> **What the exercise asks**:
Each line shown below should be copied exactly.

◆ ◆ ◆ ◆ ◆

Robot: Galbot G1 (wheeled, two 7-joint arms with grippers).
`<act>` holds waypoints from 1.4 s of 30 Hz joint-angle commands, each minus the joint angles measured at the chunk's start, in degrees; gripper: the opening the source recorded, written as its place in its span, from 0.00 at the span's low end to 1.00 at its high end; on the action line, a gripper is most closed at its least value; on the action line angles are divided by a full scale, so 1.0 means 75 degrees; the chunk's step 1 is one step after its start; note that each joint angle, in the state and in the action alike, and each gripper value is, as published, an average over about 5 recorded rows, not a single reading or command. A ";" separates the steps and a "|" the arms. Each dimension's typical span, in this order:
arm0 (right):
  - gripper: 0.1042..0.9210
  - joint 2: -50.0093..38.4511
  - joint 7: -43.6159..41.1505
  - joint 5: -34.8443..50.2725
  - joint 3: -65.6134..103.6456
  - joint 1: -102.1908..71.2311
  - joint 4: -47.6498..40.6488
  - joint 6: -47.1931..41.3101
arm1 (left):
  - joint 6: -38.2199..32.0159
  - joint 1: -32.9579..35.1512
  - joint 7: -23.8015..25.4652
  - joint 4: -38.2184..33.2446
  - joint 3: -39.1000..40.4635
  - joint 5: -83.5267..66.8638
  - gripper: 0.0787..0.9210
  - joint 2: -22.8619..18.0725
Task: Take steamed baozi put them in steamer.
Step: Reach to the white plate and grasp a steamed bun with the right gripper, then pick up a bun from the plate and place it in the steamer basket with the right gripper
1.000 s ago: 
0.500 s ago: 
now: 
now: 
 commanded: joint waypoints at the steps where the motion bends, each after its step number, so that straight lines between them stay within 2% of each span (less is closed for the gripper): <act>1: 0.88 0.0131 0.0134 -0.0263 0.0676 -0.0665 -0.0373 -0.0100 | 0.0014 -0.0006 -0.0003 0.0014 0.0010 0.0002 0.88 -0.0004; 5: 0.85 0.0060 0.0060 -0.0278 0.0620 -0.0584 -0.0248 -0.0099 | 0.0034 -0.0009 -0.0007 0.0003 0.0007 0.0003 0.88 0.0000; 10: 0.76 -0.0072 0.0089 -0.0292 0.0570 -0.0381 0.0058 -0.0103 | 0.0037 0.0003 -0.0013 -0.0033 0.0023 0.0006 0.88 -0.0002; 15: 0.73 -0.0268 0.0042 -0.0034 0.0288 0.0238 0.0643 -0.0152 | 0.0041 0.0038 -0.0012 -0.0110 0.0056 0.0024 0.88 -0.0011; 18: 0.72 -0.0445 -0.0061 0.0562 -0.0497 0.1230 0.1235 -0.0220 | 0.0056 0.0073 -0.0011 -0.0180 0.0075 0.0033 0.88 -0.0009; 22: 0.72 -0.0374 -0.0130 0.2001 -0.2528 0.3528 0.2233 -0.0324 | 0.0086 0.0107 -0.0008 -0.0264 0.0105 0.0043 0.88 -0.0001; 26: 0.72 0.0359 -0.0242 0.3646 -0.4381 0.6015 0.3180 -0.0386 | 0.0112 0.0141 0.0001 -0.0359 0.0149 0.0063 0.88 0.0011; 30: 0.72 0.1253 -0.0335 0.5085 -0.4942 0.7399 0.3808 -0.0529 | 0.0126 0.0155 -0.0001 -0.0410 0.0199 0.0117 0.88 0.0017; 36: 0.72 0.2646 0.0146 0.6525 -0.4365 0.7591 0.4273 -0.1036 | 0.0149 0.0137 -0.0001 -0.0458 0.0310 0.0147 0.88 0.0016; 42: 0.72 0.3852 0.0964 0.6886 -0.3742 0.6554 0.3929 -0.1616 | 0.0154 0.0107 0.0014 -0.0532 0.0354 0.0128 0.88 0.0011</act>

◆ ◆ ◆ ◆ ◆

> **Task response**:
Robot: Galbot G1 (wheeled, two 7-joint arms with grippers).
`<act>` holds waypoints from 1.4 s of 30 Hz joint-angle commands, each minus the joint angles measured at the chunk's start, in degrees; gripper: the opening the source recorded, written as its place in its span, from 0.00 at the span's low end to 1.00 at its high end; on the action line, a gripper is most closed at its least value; on the action line angles are divided by a full scale, so 1.0 means 75 degrees; the chunk's step 1 is one step after its start; note that each joint angle, in the state and in the action alike, and each gripper value is, as published, an average over about 5 recorded rows, not a single reading or command. A ";" separates the steps and a "|" the arms. Each dimension's typical span, in this order:
arm0 (right):
  - gripper: 0.1042..0.9210
  - joint 2: -50.0093..38.4511
  - joint 7: -43.6159..41.1505
  - joint 5: -34.8443..50.2725
  - joint 3: -65.6134..103.6456
  - joint 1: -102.1908..71.2311
  - joint 4: -47.6498..40.6488
  - joint 6: -47.1931..41.3101
arm1 (left):
  - joint 6: -38.2199..32.0159
  - joint 1: -32.9579..35.1512
  - joint 7: -23.8015..25.4652
  - joint 4: -38.2184..33.2446
  - joint 3: -39.1000..40.4635
  - joint 5: -83.5267..66.8638
  - gripper: 0.0787..0.9210
  - joint 2: -22.8619..18.0725
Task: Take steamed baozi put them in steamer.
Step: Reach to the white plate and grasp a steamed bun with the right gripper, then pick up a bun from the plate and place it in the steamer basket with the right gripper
1.000 s ago: 
0.500 s ago: 
now: 
now: 
 commanded: joint waypoints at the steps where the motion bends, each after its step number, so that straight lines between them stay within 2% of each span (less is closed for the gripper): <act>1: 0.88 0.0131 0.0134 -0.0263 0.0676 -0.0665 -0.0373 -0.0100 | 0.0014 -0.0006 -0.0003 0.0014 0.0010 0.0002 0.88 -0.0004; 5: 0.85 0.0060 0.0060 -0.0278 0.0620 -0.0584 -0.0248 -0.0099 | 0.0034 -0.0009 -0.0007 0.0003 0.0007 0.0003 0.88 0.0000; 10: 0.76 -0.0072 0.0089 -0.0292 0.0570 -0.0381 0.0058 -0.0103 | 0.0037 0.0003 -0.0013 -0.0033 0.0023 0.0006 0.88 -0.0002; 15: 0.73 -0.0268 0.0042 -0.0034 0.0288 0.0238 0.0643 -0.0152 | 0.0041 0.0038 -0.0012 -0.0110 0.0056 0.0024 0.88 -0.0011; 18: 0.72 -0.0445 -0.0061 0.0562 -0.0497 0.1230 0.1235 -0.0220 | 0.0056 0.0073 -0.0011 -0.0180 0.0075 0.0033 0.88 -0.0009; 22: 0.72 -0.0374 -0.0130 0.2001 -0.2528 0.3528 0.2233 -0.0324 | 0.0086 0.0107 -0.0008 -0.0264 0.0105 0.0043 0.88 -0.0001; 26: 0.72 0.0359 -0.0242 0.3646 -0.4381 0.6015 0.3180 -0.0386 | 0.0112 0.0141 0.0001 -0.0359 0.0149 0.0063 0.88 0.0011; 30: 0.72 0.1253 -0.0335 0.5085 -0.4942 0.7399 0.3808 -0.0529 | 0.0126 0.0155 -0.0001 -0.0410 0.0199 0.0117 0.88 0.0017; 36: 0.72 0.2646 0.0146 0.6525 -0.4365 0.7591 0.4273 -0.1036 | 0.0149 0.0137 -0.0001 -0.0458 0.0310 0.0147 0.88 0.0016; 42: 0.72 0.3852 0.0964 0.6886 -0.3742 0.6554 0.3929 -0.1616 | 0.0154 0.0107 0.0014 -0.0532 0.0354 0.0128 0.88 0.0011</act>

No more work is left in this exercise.